Input for this task:
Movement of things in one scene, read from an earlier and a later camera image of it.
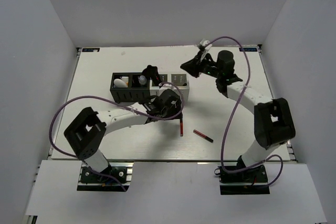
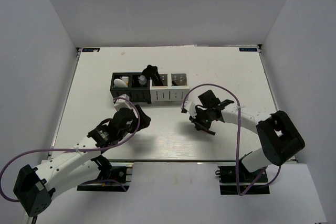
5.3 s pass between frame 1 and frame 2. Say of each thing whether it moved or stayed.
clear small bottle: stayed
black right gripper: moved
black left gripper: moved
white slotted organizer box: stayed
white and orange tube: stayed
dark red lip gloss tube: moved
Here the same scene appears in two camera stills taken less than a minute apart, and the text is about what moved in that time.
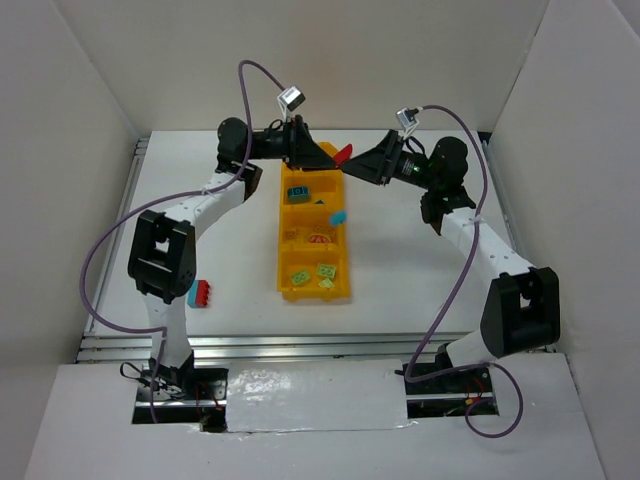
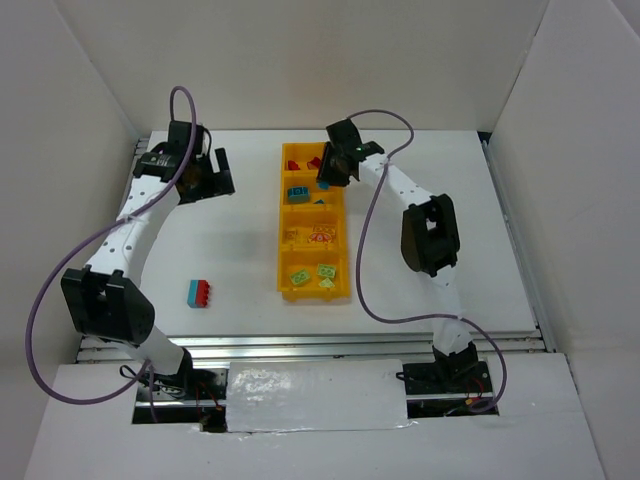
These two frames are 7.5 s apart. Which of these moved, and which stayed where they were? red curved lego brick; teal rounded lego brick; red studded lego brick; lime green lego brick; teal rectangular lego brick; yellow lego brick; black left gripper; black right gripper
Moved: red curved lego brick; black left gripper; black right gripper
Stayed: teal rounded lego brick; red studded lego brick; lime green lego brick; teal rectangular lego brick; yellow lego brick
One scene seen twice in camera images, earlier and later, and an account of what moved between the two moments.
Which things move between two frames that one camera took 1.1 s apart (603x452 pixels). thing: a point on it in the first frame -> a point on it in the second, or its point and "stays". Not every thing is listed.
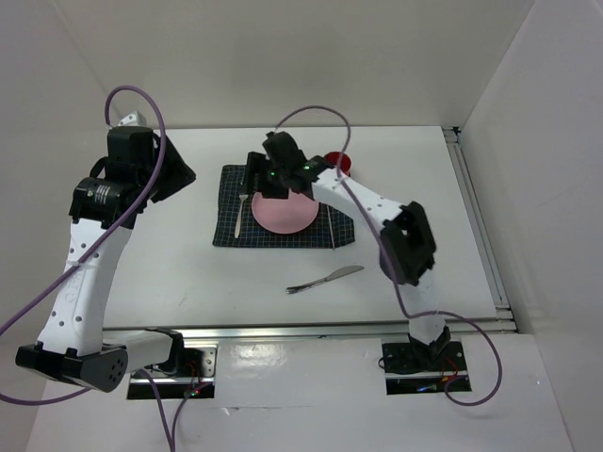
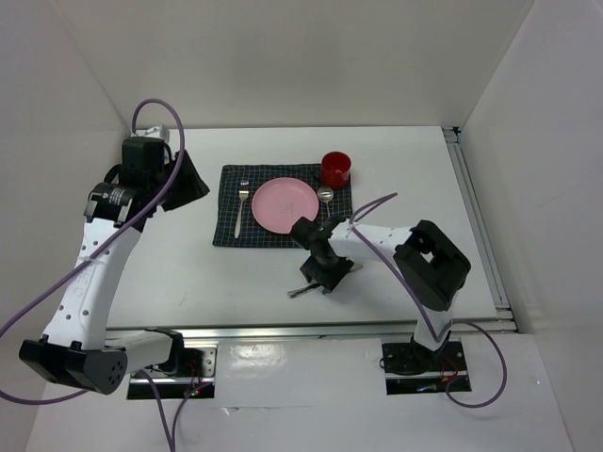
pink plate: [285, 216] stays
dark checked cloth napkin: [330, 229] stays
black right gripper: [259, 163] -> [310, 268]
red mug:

Assignment: Output the entries above verbatim, with no picture included.

Reply:
Movement of things in one scene, read from an earlier and a later camera image of it.
5.3 s pass between frame 1 and frame 2. Say of each thing whether it moved or stayed.
clear small bottle: stayed
black right gripper: moved
black left gripper: moved
white slotted organizer box: stayed
white and orange tube: stayed
dark red lip gloss tube: moved
Here the same scene appears in two camera stills taken less than a minute apart, and the text is about what moved in that time.
These two frames are 7.5 s apart. Which of these moved, and which stayed where they were? red curved lego brick; teal rounded lego brick; red studded lego brick; lime green lego brick; teal rectangular lego brick; yellow lego brick; black left gripper; black right gripper
Moved: red curved lego brick; black left gripper; black right gripper
Stayed: teal rounded lego brick; red studded lego brick; lime green lego brick; teal rectangular lego brick; yellow lego brick
One scene seen twice in camera images, earlier and later, and an account of what moved between the two moments.
Which things move between two frames that one camera took 1.1 s apart (603x452 pixels). thing: a point on it in the first frame -> a point on it in the second, or its point and "stays". Not every thing is listed.
pink plate: [285, 216] stays
dark checked cloth napkin: [330, 229] stays
black right gripper: [259, 163] -> [310, 268]
red mug:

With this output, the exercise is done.